##### Supplied data

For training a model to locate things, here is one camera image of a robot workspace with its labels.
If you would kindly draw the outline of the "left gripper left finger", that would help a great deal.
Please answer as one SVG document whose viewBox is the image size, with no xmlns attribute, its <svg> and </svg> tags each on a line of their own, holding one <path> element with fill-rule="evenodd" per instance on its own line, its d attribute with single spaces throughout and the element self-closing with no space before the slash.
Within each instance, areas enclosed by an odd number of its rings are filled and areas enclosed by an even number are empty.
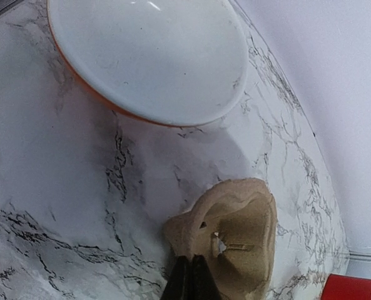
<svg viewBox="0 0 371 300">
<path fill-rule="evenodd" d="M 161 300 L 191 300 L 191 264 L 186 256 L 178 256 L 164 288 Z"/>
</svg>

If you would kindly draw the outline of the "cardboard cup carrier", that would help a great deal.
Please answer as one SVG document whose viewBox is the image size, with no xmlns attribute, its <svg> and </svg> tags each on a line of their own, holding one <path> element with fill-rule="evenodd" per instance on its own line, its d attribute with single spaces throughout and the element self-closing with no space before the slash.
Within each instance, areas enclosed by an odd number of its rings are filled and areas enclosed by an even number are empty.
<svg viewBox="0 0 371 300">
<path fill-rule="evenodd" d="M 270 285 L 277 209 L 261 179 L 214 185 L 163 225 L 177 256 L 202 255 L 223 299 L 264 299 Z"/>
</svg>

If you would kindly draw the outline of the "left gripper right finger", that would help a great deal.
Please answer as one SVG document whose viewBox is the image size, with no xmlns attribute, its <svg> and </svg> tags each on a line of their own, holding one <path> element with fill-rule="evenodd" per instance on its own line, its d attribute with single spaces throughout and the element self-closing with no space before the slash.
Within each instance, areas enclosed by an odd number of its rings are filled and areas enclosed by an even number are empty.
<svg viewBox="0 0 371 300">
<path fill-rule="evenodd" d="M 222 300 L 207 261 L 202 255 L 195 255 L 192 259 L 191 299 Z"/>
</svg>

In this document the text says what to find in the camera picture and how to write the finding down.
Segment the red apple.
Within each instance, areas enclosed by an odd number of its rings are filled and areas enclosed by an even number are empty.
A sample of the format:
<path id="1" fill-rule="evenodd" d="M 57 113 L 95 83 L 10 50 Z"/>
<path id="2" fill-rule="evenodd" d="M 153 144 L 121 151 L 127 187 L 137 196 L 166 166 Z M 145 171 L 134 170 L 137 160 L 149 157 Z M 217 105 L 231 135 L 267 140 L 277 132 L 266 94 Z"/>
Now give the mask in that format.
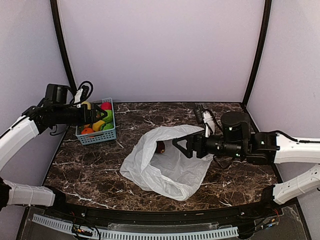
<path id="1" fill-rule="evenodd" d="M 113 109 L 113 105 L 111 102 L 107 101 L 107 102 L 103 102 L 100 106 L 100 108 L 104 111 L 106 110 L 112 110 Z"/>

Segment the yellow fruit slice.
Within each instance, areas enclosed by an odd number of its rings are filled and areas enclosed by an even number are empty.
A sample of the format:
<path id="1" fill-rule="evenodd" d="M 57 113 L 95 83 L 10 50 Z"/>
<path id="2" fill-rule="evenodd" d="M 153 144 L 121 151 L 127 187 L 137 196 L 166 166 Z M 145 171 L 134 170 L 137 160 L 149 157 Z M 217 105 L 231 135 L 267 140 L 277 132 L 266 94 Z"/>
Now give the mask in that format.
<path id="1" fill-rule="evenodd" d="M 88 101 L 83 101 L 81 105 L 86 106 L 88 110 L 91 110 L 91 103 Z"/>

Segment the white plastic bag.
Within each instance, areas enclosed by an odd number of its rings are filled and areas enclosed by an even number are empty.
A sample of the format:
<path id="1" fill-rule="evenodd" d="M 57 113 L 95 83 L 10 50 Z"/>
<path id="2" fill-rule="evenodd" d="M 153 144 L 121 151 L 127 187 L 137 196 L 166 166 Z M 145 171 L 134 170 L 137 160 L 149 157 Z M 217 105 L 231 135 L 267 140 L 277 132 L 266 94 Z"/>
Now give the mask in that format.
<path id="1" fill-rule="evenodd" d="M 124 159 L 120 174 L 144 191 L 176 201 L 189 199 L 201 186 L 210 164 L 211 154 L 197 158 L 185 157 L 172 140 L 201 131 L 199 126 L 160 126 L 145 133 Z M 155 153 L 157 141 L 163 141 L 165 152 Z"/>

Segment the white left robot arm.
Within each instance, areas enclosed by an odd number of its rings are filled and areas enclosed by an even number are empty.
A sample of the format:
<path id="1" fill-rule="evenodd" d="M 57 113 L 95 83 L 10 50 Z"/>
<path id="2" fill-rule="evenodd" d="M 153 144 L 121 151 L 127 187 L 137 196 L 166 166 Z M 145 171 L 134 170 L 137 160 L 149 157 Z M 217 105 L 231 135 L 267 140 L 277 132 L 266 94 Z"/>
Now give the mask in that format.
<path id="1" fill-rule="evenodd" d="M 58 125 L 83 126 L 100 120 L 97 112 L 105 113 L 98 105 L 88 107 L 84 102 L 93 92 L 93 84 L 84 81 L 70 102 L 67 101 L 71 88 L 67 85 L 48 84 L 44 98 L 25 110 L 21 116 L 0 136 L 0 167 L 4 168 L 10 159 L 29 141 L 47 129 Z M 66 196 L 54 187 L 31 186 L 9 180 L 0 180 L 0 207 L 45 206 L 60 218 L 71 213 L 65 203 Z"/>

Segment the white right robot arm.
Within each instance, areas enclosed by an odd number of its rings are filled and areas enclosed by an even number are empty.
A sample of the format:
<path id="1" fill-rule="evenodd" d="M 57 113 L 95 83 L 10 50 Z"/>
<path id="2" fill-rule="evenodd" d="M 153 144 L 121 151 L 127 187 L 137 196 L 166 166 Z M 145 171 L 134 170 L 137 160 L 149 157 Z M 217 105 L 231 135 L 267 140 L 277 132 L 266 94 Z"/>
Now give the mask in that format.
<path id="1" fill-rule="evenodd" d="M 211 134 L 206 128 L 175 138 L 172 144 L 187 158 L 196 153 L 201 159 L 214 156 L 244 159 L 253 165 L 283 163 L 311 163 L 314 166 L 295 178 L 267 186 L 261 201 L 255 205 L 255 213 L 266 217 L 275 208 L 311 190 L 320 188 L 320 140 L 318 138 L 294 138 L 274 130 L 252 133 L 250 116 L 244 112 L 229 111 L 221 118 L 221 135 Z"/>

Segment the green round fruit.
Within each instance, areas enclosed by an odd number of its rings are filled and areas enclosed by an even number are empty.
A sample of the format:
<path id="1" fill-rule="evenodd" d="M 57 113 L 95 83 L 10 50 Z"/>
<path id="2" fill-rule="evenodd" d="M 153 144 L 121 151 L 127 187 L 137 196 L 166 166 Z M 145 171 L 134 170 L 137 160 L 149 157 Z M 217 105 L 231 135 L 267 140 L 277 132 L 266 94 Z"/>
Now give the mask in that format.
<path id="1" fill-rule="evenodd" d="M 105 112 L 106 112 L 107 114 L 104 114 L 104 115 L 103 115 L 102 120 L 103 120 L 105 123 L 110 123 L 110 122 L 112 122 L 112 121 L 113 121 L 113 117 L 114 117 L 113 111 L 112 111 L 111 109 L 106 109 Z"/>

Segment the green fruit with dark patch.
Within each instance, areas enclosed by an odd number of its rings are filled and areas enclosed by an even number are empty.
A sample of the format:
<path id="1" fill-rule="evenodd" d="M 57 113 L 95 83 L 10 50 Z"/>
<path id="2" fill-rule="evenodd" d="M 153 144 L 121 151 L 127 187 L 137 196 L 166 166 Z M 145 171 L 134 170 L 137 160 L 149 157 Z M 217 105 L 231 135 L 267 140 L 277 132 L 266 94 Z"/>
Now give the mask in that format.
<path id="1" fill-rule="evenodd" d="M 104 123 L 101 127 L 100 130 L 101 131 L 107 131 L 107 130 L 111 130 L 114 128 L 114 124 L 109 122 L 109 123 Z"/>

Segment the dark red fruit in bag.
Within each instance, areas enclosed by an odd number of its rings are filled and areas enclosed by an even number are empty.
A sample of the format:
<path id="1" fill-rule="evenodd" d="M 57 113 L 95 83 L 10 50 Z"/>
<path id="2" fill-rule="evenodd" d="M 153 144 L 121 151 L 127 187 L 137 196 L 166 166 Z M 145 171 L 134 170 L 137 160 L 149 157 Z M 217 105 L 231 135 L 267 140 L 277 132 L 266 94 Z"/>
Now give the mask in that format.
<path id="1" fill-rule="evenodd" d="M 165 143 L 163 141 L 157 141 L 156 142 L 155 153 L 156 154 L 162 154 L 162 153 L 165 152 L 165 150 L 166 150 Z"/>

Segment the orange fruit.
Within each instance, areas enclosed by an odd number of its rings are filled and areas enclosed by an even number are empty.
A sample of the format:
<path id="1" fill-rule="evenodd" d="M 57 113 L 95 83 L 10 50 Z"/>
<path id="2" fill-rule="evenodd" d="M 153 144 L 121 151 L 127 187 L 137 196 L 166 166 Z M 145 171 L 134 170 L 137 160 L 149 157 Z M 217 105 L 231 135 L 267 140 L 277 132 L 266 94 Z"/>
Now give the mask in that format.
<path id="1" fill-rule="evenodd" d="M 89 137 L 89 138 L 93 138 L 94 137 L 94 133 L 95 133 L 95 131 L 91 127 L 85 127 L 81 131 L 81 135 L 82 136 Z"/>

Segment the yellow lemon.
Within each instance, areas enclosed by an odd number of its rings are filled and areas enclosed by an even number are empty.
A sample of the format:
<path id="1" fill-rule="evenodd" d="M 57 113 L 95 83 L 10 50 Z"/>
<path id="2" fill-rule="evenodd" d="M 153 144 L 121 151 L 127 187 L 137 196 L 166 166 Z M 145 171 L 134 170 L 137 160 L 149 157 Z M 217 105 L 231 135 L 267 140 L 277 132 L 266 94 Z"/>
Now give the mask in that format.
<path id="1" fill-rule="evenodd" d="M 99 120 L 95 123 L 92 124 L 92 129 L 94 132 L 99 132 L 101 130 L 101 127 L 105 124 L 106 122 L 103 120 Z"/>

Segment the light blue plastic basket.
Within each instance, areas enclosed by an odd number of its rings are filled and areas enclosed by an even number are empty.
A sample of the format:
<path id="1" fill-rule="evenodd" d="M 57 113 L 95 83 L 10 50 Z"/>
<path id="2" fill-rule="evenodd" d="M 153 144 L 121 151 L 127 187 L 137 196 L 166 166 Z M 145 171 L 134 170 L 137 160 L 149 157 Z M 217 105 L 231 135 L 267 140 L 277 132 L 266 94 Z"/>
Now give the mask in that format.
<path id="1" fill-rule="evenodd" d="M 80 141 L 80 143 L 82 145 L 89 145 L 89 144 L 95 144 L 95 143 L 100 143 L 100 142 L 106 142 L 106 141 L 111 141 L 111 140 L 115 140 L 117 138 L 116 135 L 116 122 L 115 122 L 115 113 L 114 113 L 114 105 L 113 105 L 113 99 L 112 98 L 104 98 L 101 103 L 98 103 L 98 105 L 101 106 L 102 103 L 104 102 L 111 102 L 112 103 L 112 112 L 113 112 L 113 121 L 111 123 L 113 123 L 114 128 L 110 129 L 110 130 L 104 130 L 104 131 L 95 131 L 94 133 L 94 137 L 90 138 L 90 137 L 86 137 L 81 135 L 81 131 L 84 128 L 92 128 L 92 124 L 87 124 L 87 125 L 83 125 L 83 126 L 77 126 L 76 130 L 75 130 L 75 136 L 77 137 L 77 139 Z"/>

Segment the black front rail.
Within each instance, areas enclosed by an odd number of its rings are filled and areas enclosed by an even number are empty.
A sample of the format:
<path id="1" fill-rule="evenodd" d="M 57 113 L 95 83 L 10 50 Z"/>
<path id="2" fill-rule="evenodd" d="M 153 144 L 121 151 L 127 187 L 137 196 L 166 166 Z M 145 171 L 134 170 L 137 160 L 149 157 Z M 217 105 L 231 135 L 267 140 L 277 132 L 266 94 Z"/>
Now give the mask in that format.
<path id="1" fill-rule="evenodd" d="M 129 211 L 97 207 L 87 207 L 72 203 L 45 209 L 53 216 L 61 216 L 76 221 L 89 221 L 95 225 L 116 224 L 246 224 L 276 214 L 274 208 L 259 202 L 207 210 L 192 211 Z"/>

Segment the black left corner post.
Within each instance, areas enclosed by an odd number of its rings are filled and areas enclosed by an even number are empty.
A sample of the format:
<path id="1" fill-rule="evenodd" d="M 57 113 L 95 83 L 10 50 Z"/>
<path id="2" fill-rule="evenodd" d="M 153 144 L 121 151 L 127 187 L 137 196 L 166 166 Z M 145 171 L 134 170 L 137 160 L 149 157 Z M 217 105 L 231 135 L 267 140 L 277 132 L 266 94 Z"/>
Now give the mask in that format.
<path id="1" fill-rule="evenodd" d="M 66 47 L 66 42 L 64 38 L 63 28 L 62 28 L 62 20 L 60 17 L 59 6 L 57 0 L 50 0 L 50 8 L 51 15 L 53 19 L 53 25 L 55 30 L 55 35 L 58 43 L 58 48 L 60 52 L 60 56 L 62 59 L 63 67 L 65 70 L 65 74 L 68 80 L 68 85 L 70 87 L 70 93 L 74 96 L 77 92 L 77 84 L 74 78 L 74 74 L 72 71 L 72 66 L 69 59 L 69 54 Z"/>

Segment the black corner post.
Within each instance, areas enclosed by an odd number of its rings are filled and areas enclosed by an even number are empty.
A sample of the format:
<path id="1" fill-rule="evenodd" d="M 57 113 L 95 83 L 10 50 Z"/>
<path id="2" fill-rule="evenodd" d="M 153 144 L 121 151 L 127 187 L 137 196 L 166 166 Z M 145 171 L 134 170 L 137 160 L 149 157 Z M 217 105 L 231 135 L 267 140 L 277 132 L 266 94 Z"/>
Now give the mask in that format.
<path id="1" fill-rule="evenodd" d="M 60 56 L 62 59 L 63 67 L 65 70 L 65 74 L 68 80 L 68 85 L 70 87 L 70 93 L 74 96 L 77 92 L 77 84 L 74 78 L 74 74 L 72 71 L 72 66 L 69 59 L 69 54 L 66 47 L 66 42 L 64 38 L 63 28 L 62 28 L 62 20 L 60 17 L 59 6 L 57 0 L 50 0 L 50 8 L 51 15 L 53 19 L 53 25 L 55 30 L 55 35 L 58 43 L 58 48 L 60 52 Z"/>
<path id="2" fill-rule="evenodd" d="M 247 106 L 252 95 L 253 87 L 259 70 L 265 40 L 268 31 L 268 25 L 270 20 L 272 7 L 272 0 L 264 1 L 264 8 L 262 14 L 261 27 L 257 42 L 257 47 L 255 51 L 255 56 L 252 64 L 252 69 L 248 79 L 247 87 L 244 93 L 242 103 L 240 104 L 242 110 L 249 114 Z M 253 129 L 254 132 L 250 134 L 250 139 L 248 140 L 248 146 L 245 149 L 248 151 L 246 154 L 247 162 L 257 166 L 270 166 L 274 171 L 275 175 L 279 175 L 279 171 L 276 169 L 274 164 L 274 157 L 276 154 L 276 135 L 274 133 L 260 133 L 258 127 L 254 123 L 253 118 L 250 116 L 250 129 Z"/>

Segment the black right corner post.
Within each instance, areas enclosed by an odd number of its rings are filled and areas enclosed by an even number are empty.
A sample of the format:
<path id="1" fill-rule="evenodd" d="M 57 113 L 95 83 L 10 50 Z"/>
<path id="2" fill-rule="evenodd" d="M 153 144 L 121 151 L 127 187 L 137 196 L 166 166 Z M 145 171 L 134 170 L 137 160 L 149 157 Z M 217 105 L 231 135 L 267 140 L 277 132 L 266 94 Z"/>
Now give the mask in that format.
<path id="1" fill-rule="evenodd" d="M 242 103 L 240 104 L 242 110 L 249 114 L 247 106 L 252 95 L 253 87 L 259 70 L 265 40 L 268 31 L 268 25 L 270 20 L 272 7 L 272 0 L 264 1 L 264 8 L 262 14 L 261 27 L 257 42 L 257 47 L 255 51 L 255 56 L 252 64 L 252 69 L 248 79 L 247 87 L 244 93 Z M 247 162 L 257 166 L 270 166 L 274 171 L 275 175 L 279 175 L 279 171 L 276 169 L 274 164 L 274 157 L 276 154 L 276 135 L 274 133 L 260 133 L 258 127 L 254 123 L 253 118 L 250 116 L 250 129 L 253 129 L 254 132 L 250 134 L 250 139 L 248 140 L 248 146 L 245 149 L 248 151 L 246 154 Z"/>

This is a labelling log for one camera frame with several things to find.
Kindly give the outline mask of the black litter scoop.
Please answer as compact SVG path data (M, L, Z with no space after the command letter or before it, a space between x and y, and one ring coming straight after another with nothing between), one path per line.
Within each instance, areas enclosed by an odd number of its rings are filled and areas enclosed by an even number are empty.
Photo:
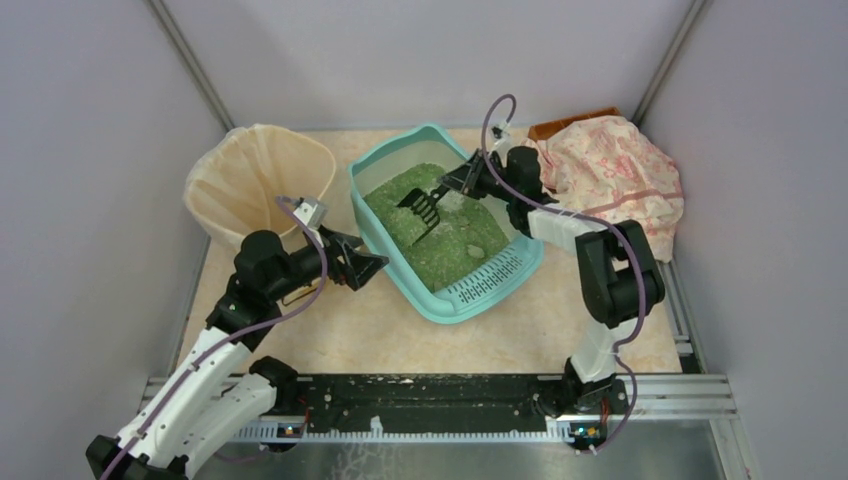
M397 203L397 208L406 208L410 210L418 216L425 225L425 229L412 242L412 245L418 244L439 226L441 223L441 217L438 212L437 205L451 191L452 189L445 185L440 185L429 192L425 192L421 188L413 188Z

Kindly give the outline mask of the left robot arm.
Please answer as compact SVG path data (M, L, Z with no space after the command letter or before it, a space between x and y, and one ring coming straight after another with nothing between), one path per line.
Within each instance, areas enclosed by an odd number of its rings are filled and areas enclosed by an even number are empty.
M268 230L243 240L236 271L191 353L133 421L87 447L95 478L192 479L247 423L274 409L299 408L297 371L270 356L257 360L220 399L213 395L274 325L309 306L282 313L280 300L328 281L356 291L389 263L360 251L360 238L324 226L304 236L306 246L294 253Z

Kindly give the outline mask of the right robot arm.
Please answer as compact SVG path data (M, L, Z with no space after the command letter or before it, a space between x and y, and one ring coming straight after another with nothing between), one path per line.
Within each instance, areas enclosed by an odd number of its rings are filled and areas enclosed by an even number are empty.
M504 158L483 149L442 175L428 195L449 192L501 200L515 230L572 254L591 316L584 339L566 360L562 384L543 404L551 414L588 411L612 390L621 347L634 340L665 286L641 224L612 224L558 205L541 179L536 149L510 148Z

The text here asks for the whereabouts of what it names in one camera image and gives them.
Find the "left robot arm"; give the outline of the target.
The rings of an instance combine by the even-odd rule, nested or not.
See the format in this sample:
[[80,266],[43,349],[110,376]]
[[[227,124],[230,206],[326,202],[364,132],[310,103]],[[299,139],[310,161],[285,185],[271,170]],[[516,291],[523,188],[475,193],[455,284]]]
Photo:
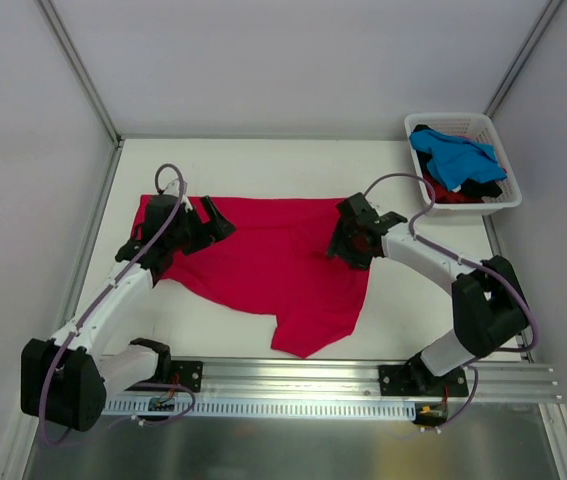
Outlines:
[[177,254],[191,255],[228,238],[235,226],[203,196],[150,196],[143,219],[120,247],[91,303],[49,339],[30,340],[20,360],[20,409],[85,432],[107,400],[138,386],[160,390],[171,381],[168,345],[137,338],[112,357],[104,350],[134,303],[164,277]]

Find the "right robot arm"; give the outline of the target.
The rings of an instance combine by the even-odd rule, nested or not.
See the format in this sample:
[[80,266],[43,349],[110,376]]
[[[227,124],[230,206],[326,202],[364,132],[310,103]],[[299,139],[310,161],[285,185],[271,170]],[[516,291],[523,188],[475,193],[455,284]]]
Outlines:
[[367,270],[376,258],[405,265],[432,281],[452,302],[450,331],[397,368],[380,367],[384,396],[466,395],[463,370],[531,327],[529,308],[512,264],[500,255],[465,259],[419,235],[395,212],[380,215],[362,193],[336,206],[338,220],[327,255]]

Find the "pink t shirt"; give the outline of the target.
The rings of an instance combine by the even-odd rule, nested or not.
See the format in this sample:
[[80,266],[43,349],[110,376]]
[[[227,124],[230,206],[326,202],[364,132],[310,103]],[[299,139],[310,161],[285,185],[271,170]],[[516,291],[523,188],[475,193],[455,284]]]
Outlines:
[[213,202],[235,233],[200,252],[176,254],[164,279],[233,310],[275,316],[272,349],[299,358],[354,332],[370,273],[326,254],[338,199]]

##########

Task — Give again the stretch of lines above from the one with "Segment the black right corner post." through the one with "Kindly give the outline mask of the left", both ends kept, and copy no pictures.

Output —
Segment the black right corner post.
Within each instance, areas enclosed by an odd number of its rings are filled and areas enclosed by an even number are empty.
A sample of the format:
<path id="1" fill-rule="evenodd" d="M 57 113 L 95 83 L 10 50 Z"/>
<path id="2" fill-rule="evenodd" d="M 153 144 L 121 151 L 127 187 L 137 196 L 166 166 Z M 145 171 L 134 170 L 137 160 L 149 157 Z M 217 105 L 231 135 L 267 140 L 277 132 L 266 94 Z"/>
Now give the mask in that format.
<path id="1" fill-rule="evenodd" d="M 242 103 L 240 104 L 242 110 L 249 114 L 247 106 L 252 95 L 253 87 L 259 70 L 265 40 L 268 31 L 268 25 L 270 20 L 272 7 L 272 0 L 264 1 L 264 8 L 262 14 L 261 27 L 257 42 L 257 47 L 255 51 L 255 56 L 252 64 L 252 69 L 248 79 L 247 87 L 244 93 Z M 247 162 L 257 166 L 270 166 L 274 171 L 275 175 L 279 175 L 279 171 L 276 169 L 274 164 L 274 157 L 276 154 L 276 135 L 274 133 L 260 133 L 258 127 L 254 123 L 253 118 L 250 116 L 250 129 L 253 129 L 254 132 L 250 134 L 250 139 L 248 140 L 248 146 L 245 149 L 248 151 L 246 154 Z"/>

This is a labelling log for one camera frame with several things to find.
Kindly give the outline mask of the black litter scoop.
Please answer as compact SVG path data (M, L, Z with no space after the command letter or before it, a space between x and y, and one ring coming straight after another with nothing between), one path per line.
Within each instance, areas enclosed by an odd number of its rings are filled and areas enclosed by an even number are empty.
Photo:
M397 203L397 208L406 208L410 210L418 216L425 225L425 229L412 242L412 245L418 244L439 226L441 223L441 217L438 212L437 205L451 191L452 189L445 185L440 185L429 192L425 192L421 188L413 188Z

Kindly give the outline mask of the left robot arm.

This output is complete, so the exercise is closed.